» **WHAT IS BEING ASKED**
Below is a listing with pictures in it. Copy it exactly without them.

┏━━

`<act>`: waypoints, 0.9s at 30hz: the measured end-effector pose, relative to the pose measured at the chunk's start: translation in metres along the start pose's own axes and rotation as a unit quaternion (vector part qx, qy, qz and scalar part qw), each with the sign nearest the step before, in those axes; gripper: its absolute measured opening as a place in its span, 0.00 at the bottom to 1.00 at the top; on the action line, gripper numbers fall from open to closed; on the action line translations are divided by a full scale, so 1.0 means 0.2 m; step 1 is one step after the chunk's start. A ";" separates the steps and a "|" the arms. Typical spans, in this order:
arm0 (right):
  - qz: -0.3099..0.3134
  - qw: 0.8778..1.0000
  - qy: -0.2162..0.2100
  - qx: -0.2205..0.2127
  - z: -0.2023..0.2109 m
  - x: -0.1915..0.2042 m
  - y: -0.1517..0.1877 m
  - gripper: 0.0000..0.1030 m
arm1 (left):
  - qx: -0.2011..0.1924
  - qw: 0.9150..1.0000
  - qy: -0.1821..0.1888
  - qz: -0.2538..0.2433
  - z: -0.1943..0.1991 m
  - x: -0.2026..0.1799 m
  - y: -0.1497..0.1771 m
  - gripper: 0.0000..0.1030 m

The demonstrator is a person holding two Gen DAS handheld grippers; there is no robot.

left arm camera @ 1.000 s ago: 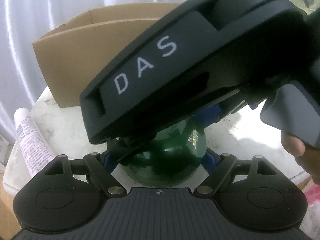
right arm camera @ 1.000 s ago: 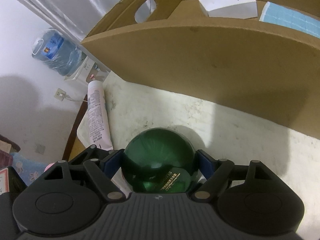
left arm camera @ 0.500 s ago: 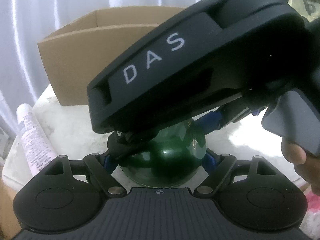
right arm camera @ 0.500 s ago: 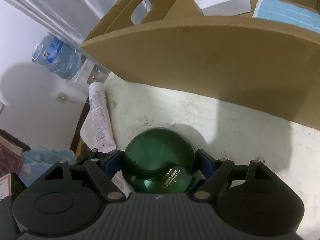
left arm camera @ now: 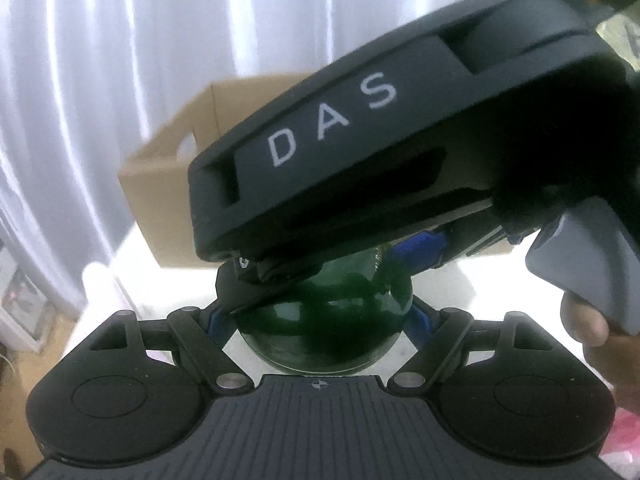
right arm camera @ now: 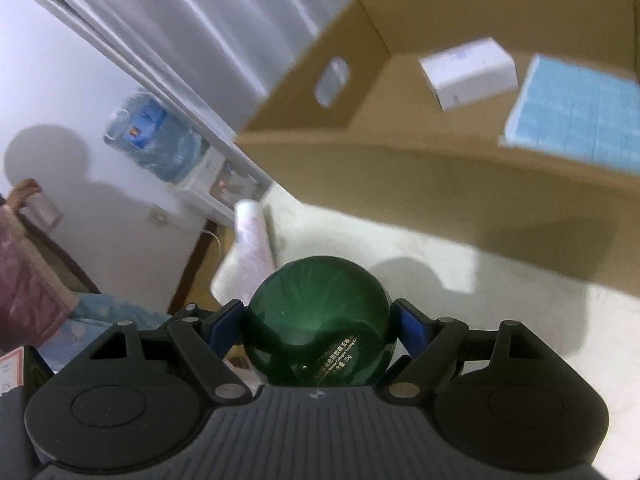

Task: Organize objects
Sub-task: 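Lift the green jar with the right gripper and carry it into the cardboard box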

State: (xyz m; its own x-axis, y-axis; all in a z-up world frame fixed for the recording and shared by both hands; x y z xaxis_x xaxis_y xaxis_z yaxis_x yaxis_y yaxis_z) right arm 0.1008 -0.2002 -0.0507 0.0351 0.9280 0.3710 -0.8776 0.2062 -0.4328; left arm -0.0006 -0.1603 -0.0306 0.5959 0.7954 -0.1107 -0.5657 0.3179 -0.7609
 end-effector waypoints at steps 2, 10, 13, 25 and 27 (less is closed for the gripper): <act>0.005 1.000 -0.007 -0.019 0.06 0.02 -0.05 0.81 | -0.012 1.000 -0.007 -0.006 0.04 -0.01 -0.07 0.79; 0.020 0.996 -0.020 -0.083 0.25 0.03 -0.35 0.81 | -0.051 0.998 -0.015 -0.034 0.07 -0.05 -0.44 0.79; 0.028 0.995 -0.013 -0.096 0.28 0.01 -0.50 0.81 | -0.050 0.998 -0.008 -0.032 0.01 -0.03 -0.58 0.79; -0.027 0.998 0.003 0.049 -0.21 -0.23 -0.91 0.81 | 0.103 0.990 0.060 0.078 -0.55 0.24 -0.80 0.80; -0.046 0.996 -0.001 0.079 -0.30 -0.28 -0.90 0.81 | 0.133 0.987 0.056 0.072 -0.64 0.24 -0.78 0.80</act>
Point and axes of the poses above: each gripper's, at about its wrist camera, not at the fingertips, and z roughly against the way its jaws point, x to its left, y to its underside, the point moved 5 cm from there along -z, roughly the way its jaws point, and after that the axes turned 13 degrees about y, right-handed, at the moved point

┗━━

» **RESULT OF THIS TASK**
`<act>`: waypoints, 0.9s at 30hz: the measured end-effector pose, relative to the pose measured at the chunk's start: translation in metres along the start pose's own axes and rotation as a unit quaternion (vector part qx, qy, qz and scalar part qw), each with the sign nearest the step before, in those axes; gripper: its absolute measured opening as a place in its span, 0.00 at the bottom to 1.00 at the top; on the action line, gripper numbers fall from open to closed; on the action line translations are divided by a full scale, so 1.0 means 0.2 m; step 1 is one step after the chunk's start. A ";" separates the steps and a "|" the arms. Typical spans, in this order:
arm0 (right):
  - qz: -0.3099..0.3134
  - qw: 0.8778..1.0000
  - qy: -0.2162..0.2100
  - qx: -0.2205..0.2127
  - z: -0.2023..0.2109 m
  - x: -0.1915..0.2042 m
  - y: -0.1517..0.1877 m
  - gripper: 0.0000..0.1030 m
arm1 (left):
  - qx: -0.2011..0.1924
  - qw: 0.9150..1.0000
  - qy: -0.1821..0.1888
  - qz: -0.2538..0.2433
  - z: -0.1943..0.1991 m
  - x: -0.2026..0.1799 m
  - y: -0.1497..0.1771 m
  - gripper: 0.0000..0.1030 m

The demonstrator is a person holding two Gen DAS handheld grippers; there is no robot.

left arm camera @ 1.000 s ago: 
right arm camera @ 1.000 s ago: 
left arm camera @ 0.500 s ago: 
right arm camera @ 0.500 s ago: 
left arm camera @ now: 
right arm camera @ now: 

Task: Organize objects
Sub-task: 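Lift the green jar with the right gripper and carry it into the cardboard box
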
State: (xyz m; its own x-axis, y-axis; all in a z-up world frame fixed for the recording and shared by both hands; x y z xaxis_x xaxis_y xaxis_z yaxis_x yaxis_y yaxis_z) right arm 0.1008 -0.2002 -0.0507 0.0351 0.9280 0.3710 -0.8776 0.2062 -0.4328; left arm -0.0006 -0.1603 -0.0306 0.5959 0.7954 -0.1107 -0.5657 0.3179 -0.7609
 end-effector waypoints at steps 2, 10, 13, 25 and 27 (less is closed for the gripper): <act>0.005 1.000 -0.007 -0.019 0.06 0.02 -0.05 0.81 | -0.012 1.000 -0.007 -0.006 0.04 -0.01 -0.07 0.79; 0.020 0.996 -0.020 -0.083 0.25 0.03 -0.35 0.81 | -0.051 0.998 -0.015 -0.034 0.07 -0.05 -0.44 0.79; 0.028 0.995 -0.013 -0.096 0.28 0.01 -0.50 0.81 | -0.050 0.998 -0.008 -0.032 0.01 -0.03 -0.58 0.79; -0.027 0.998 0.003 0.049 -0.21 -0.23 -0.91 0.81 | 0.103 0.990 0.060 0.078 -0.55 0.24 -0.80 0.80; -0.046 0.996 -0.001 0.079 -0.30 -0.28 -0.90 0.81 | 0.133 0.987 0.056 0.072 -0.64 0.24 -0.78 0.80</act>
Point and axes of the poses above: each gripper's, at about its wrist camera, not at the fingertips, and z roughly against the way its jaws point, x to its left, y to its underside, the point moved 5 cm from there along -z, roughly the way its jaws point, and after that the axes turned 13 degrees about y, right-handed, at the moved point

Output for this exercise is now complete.